> Work to be completed: Retype the tail of the data exactly, starting at the line containing "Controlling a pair" and stopping at the last line.

> The data:
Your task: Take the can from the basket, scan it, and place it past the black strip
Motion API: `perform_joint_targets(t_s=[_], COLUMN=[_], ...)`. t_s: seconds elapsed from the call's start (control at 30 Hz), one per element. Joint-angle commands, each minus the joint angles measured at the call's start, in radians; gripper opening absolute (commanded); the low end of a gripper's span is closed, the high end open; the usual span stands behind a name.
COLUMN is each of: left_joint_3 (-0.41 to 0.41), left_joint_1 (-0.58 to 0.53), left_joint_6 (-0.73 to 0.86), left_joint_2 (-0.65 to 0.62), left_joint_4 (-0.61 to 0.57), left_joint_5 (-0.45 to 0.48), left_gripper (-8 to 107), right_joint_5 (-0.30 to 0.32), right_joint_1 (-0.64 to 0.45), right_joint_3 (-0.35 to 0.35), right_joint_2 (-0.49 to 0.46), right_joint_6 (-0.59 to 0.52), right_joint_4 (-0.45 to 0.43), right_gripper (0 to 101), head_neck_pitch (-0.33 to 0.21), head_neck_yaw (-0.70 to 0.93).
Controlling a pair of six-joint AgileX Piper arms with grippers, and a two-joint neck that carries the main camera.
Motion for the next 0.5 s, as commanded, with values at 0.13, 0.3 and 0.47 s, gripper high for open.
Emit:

> Output for this task:
Controlling a pair of six-joint AgileX Piper arms with grippers, and a two-joint neck that carries the main camera.
Motion for the next 0.5 s, as commanded, with values at 0.13, 0.3 and 0.47 s, gripper high for open.
Emit:

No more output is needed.